- **TASK ITEM**
From the data below, retype exactly the lines starting with the one that contains "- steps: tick" and ending with the one that contains "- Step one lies", both included.

- **DATASET CONTENT**
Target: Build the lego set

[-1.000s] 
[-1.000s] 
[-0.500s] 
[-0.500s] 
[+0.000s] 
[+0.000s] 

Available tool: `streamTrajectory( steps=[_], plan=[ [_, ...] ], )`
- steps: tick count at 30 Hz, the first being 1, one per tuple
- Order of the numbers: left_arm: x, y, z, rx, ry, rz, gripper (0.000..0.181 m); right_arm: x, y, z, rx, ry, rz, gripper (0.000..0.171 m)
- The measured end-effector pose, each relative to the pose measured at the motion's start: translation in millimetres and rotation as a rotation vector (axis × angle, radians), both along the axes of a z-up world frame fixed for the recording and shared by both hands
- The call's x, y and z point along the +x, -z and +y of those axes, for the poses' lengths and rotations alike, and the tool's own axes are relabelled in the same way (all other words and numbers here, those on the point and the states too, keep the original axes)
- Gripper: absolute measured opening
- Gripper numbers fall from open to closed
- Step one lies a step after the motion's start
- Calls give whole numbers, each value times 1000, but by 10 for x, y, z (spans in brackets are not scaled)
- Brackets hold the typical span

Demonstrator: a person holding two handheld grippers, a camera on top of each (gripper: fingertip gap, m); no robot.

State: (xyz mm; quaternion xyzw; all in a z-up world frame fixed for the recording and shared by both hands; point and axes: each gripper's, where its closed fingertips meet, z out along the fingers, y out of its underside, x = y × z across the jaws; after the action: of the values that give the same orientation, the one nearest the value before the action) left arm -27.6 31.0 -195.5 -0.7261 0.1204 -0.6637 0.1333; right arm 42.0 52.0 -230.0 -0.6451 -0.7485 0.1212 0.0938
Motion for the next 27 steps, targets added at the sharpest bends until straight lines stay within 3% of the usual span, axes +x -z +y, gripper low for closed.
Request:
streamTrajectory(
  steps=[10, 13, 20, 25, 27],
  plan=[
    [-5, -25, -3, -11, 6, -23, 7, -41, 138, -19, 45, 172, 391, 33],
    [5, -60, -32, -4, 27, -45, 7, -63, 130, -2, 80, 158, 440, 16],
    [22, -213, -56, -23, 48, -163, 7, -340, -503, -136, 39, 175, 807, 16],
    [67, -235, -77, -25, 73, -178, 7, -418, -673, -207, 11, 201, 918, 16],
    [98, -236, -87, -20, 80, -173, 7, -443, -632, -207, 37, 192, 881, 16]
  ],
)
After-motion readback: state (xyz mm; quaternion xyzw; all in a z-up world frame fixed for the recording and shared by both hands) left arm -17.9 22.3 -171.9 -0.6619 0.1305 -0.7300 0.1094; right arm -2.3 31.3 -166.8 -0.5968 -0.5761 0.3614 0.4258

- **OUTPUT BELOW**
- steps: tick count at 30 Hz, the first being 1, one per tuple
- Order of the numbers: left_arm: x, y, z, rx, ry, rz, gripper (0.000..0.181 m); right_arm: x, y, z, rx, ry, rz, gripper (0.000..0.171 m)
- The measured end-effector pose, each relative to the pose measured at the motion's start: translation in millimetres and rotation as a rotation vector (axis × angle, radians), both along the axes of a z-up world frame fixed for the recording and shared by both hands
- The call's x, y and z point along the +x, -z and +y of those axes, for the poses' lengths and rotations alike, and the tool's own axes are relabelled in the same way (all other words and numbers here, those on the point and the states too, keep the original axes)
- Gripper: absolute measured opening
- Gripper numbers fall from open to closed
- Step one lies a step after the motion's start

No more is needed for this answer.